Abstract

Background: Acute myocardial infarction (AMI) is associated with an intense inflammatory response promoting progression to heart failure (HF), characterized by dyspnea, fatigue, exercise intolerance. Interleukin-1 (IL-1) is the prototypical inflammatory cytokine increased in AMI. IL-1 injections reduce exercise capacity in healthy mice. Whether IL-1 reduces exercise capacity after AMI is unknown. Hypothesis: IL-1 blockade preserves exercise capacity in mice with experimental AMI. Methods: Ten-week-old male CD1 mice (N=45) were trained to run on a treadmill. Baseline exercise capacity was assessed. Based on the distance run, the mice were divided into tertiles.

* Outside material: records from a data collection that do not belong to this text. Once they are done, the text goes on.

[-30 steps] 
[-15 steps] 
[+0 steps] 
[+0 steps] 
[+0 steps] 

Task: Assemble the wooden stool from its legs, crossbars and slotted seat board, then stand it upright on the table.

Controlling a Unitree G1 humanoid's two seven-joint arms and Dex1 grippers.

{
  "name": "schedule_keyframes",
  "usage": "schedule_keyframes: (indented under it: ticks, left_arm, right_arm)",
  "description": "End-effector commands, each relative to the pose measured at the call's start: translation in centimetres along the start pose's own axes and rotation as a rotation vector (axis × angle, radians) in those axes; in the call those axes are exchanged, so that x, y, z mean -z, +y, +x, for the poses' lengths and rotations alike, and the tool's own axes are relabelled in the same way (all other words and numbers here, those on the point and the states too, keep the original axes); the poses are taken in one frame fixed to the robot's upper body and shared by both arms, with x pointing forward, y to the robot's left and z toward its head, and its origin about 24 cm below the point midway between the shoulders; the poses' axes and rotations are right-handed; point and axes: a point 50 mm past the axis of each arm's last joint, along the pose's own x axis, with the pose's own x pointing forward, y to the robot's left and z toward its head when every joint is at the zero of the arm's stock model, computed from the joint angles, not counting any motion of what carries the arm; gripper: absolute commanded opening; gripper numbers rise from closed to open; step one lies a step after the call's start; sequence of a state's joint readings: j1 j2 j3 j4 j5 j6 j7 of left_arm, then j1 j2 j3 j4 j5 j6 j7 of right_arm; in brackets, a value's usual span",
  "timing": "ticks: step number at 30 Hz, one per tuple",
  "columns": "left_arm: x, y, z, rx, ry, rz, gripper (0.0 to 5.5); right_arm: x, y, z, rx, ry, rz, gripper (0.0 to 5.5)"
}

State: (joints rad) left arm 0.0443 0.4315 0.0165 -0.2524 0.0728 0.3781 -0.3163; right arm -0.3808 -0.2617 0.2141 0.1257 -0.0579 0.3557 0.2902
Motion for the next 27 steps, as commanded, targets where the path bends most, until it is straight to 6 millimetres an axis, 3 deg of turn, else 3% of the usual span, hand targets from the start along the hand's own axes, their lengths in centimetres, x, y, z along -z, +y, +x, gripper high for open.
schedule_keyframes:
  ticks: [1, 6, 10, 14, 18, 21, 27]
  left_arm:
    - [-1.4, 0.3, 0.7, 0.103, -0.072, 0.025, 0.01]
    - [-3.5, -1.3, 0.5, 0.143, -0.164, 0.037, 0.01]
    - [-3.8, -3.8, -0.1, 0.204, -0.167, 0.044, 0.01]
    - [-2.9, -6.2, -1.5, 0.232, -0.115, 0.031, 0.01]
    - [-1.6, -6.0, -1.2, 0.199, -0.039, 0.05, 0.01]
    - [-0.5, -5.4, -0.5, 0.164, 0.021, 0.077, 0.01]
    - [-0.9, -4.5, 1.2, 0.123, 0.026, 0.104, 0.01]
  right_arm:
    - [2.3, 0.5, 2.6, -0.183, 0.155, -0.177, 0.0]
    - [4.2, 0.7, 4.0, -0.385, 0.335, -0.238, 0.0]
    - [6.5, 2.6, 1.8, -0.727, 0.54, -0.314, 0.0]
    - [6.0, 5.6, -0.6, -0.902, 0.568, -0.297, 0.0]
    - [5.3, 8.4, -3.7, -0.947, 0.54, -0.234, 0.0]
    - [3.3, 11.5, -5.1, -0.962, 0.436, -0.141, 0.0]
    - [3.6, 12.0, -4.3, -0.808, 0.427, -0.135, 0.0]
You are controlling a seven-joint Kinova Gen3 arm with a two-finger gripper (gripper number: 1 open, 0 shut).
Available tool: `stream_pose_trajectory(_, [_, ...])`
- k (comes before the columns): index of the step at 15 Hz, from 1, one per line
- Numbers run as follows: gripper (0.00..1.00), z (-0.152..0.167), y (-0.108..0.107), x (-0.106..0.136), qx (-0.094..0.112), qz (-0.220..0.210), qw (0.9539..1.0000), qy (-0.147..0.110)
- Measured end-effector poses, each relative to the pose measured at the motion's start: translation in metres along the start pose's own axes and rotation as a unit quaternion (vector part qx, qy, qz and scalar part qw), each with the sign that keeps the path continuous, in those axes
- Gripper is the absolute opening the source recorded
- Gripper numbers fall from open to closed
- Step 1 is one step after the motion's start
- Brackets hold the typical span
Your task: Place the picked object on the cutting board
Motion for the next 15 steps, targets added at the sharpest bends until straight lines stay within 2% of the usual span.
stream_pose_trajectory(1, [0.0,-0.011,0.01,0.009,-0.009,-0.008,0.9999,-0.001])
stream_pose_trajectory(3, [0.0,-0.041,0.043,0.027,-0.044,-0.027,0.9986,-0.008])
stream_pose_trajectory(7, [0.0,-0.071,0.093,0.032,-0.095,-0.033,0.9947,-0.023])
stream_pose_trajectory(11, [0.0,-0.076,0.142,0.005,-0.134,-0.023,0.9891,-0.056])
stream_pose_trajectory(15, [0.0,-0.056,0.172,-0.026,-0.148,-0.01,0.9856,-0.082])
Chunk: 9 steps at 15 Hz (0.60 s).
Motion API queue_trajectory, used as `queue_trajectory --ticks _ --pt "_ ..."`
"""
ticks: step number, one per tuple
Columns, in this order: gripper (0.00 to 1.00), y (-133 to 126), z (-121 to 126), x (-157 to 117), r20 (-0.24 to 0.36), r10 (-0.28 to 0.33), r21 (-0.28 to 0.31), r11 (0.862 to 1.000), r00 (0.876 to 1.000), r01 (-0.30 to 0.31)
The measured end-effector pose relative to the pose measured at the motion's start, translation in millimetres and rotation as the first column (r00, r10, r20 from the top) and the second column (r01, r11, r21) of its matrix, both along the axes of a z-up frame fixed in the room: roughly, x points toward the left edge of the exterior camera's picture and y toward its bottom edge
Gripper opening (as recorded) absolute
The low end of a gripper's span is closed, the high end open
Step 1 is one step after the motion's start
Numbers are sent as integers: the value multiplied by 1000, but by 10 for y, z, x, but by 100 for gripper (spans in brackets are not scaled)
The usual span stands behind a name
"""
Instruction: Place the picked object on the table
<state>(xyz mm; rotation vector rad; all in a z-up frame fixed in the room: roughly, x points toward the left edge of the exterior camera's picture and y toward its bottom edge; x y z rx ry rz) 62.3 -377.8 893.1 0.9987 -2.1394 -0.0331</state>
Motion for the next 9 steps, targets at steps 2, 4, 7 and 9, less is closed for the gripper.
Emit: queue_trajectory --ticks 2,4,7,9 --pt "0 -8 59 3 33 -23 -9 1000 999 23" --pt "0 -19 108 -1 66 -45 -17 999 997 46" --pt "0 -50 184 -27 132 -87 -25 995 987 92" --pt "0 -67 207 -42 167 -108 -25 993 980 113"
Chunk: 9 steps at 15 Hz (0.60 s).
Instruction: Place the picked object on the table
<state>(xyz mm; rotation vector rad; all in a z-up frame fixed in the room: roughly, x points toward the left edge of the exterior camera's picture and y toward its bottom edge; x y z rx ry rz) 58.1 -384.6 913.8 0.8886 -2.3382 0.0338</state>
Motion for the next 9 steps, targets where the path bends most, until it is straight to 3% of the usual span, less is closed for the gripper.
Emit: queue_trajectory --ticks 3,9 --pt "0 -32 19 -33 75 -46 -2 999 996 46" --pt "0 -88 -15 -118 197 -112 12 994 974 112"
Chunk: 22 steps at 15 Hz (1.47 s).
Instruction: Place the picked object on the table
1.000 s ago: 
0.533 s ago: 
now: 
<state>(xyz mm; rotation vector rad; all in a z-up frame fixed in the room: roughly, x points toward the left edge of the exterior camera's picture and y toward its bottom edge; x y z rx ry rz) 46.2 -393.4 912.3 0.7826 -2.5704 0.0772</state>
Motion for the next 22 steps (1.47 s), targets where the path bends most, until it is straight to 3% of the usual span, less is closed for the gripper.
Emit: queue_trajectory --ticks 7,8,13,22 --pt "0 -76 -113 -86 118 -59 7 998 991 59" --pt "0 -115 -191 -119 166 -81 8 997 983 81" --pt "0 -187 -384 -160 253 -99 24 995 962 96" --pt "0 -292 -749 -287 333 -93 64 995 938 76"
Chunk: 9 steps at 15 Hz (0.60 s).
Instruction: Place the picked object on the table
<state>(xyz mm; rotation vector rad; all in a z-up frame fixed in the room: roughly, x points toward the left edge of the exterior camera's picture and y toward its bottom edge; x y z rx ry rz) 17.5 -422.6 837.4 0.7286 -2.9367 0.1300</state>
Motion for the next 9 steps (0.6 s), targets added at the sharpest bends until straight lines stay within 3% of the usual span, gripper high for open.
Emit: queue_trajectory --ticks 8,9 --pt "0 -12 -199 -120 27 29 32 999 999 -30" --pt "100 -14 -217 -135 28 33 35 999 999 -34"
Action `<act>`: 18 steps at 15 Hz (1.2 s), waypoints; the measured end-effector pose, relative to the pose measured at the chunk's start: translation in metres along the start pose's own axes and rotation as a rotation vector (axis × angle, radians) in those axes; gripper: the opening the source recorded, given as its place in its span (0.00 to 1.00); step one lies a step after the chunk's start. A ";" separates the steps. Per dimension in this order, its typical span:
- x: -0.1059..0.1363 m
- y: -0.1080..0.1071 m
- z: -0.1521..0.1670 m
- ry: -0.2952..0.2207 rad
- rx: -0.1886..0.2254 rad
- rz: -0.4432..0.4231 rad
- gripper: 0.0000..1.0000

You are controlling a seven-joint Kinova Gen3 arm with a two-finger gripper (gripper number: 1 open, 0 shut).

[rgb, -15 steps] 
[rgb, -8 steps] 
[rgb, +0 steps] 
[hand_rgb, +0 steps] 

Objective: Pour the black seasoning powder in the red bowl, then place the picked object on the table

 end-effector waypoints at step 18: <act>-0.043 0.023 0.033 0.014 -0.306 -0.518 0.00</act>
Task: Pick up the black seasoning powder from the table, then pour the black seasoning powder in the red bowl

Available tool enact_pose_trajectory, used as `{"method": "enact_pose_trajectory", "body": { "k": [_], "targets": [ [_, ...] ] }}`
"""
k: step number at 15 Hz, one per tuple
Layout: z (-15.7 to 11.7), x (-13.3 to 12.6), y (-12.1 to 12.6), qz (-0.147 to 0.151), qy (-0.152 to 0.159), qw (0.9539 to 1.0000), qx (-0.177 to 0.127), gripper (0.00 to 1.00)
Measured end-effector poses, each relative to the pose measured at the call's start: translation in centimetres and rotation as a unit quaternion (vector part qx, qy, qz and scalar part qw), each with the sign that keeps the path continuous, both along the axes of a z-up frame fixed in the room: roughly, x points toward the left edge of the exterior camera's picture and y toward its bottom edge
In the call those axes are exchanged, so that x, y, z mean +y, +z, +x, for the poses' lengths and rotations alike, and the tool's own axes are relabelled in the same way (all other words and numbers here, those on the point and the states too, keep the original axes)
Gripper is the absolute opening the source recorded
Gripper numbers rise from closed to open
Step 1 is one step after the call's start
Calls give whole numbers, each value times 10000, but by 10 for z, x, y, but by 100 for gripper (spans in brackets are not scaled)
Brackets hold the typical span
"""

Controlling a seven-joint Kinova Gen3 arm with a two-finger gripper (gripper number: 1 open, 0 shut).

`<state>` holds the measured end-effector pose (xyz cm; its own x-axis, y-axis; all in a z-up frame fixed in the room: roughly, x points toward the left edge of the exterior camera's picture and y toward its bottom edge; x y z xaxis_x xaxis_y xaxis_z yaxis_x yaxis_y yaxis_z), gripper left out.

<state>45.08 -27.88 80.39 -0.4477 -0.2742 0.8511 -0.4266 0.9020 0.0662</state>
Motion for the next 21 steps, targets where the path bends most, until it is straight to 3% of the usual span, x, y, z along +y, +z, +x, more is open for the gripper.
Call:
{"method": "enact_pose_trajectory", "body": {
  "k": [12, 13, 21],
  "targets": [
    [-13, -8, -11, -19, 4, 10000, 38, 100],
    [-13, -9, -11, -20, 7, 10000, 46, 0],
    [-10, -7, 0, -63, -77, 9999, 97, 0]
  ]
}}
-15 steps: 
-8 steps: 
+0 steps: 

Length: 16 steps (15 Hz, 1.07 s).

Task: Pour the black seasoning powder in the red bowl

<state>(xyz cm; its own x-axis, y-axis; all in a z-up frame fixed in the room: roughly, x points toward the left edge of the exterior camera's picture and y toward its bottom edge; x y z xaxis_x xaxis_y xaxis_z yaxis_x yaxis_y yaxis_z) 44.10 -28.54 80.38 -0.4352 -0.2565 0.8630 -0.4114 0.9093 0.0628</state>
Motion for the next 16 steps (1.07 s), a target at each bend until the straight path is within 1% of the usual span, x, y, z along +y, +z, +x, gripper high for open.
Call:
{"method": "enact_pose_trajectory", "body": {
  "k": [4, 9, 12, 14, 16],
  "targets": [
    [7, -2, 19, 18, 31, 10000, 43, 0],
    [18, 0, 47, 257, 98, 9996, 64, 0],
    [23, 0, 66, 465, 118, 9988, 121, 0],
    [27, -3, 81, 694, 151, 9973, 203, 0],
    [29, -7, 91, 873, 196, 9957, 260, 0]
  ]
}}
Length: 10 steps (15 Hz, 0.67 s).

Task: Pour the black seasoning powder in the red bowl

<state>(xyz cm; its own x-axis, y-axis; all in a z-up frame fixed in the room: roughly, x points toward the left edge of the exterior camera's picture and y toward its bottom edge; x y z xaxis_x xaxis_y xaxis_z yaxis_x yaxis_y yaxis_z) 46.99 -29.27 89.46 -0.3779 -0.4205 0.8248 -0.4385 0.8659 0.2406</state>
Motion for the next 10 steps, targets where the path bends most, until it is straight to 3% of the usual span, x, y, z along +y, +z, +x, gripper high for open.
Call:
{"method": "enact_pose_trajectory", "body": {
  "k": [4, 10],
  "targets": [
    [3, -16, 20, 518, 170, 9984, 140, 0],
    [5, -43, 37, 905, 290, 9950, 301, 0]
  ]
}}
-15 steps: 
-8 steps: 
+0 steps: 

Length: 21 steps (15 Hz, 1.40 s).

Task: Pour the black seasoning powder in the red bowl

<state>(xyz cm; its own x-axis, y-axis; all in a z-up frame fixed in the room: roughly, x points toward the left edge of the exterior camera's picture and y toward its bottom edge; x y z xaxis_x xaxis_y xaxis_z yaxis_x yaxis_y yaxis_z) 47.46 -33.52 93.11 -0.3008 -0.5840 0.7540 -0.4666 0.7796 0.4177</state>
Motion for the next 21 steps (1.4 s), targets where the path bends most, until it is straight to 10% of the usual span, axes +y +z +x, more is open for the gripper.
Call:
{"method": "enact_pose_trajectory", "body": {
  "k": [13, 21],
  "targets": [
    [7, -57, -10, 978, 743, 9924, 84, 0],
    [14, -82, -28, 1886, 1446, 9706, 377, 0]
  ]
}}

Mice in the middle tertile underwent surgical ligation of the coronary artery. Ten mice survived and were randomly assigned to treatment with daily intraperitoneal injections with anakinra, a recombinant human IL-1 receptor antagonist (10 mg/kg, 0.2 ml, N=4), or 0.9% NaCl vehicle (N=6). We measured exercise capacity at 1, 2, and 4 weeks. Data were analyzed using T-test for unpaired groups and are presented as mean and standard error of mean. Results: Baseline exercise capacity was 217±16 and 230±16 m in the anakinra and vehicle groups, respectively. Exercise capacity was significantly reduced 1 week after surgery in both groups (-57±9% vs -60±7%, P=0.80; P<0.01 vs respective baseline). By week 4, however, anakinra treatment significantly improved exercise capacity compared to the vehicle (+42±4% vs +8±7%, P<0.001) (Figure). Conclusion: Non-reperfused AMI leads to a severe reduction in exercise capacity that is reversed by IL-1 blockade. These data support IL-1 as a therapeutic target for preventing HF after AMI.